Work to be completed: Look below for the line holding "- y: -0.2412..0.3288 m" and the line holding "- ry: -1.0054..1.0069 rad". Repeat those two and everything between, exactly.

Given information:
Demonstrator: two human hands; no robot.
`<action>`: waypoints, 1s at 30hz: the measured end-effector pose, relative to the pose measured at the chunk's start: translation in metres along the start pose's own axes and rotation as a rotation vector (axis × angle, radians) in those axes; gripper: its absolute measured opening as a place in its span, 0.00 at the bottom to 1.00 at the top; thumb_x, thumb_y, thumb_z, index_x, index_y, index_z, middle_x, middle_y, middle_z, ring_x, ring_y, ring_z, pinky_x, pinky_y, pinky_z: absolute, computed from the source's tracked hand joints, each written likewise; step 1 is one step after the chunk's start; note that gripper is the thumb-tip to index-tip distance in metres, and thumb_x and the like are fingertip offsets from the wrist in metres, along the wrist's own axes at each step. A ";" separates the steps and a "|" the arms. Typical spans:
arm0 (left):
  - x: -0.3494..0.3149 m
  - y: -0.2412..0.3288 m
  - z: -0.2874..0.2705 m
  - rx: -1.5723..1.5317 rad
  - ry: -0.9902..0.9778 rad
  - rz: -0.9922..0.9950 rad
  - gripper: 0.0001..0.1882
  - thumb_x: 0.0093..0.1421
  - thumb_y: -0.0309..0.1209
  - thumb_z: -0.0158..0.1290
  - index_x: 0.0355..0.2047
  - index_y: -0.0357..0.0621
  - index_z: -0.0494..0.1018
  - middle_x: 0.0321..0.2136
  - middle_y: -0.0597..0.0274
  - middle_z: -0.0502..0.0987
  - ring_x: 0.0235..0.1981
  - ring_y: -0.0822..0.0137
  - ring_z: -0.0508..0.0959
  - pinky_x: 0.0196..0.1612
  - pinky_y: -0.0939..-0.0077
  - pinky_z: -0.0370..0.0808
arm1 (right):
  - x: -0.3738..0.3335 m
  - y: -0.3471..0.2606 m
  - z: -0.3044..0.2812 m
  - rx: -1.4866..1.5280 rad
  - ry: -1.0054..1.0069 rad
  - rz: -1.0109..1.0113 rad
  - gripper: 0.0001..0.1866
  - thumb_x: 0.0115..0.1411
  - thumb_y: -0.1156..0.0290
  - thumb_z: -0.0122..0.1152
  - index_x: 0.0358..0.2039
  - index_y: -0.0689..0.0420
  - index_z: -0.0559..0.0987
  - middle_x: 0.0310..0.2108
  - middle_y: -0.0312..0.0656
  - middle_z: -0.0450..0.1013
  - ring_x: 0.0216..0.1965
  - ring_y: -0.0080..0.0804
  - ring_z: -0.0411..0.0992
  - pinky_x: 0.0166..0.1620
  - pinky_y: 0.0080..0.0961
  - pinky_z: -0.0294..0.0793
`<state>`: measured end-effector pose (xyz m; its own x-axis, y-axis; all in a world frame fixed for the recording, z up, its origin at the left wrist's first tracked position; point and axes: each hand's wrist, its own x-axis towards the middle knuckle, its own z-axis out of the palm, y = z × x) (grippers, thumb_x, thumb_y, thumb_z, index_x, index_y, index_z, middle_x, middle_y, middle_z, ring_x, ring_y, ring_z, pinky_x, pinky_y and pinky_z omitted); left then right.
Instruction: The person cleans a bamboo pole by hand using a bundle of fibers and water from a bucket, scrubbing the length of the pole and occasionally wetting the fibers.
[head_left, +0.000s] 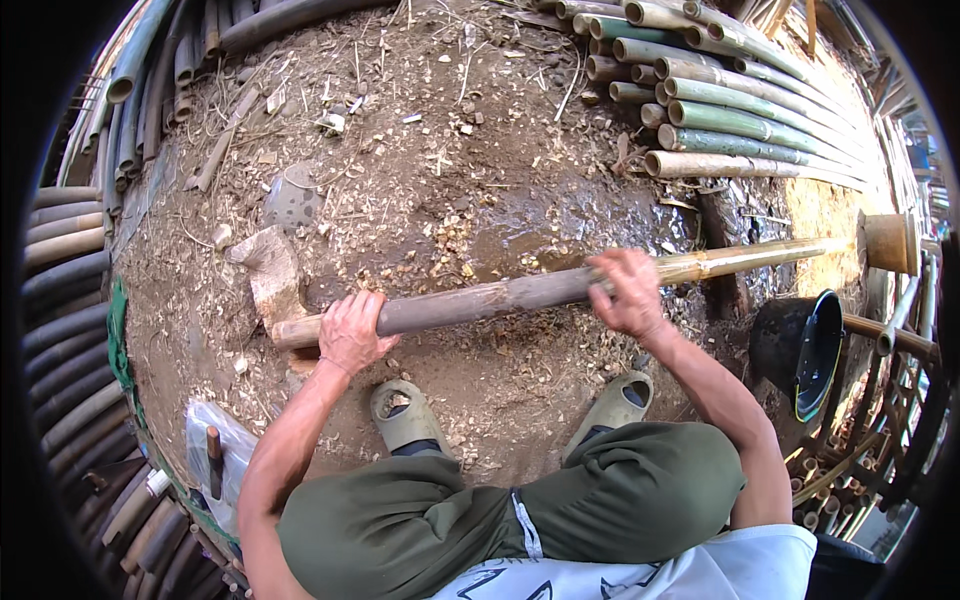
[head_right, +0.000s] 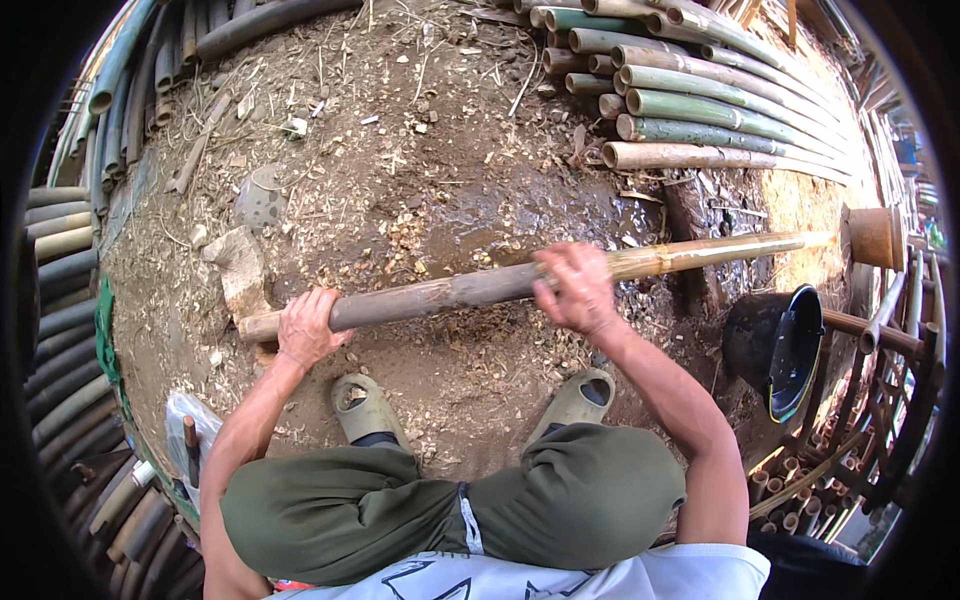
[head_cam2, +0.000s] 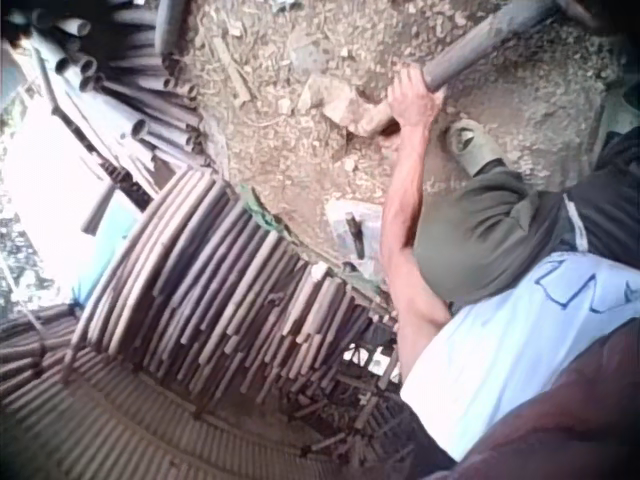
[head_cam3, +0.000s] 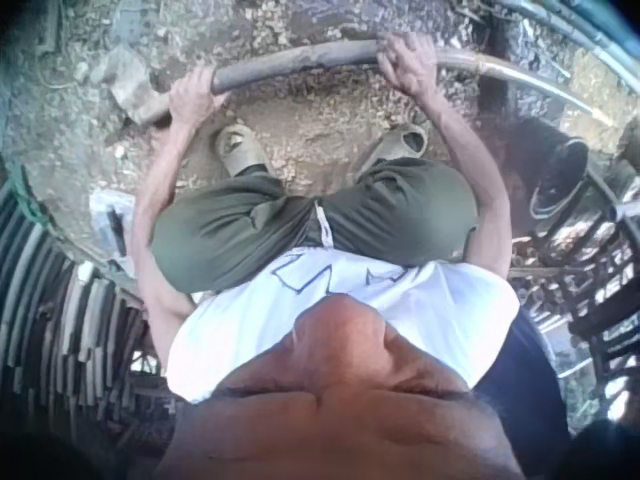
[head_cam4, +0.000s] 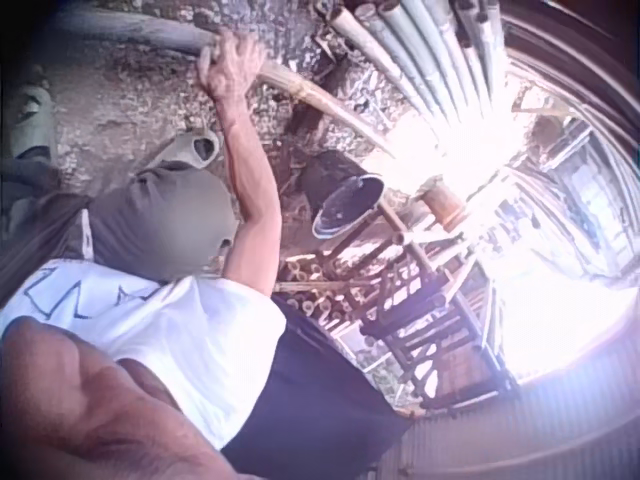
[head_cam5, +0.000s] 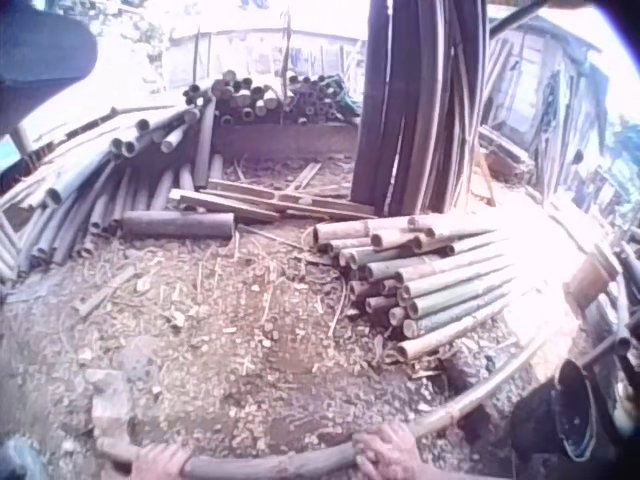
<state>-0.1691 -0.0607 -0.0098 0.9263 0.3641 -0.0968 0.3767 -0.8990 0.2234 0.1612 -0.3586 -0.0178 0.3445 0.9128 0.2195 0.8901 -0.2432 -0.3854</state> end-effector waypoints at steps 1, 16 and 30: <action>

Solution to the problem:
  - y: -0.2412..0.3288 m
  - z: -0.2874..0.2705 m
  - rx: -1.5723..1.5317 rad
  - ry: -0.9902..0.9778 rad
  - rz: -0.9922..0.9950 rad
  - gripper: 0.0001..0.1882
  - thumb_x: 0.0093..0.1421
  - thumb_y: -0.0309..0.1209
  - thumb_z: -0.0158..0.1290
  - index_x: 0.0355..0.2047
  - index_y: -0.0357..0.0621
  - index_z: -0.0494..0.1018
  - middle_x: 0.0321..0.2136
  - middle_y: -0.0597..0.0274
  - middle_z: -0.0502..0.0987
  - ring_x: 0.0235..0.1981
  - ring_y: -0.0822..0.0137
  - ring_z: -0.0508..0.0959
  - pinky_x: 0.0196..0.1612
  - pinky_y: -0.0939..-0.0077
  - pinky_z: -0.0370..0.0808
arm1 (right):
  - x: -0.3738..0.3335 m
  - y: -0.3471..0.2606 m
  - z: -0.3044..0.2812 m
  - rx: -1.4866..1.5280 rad
  - ry: -1.0054..1.0069 rad

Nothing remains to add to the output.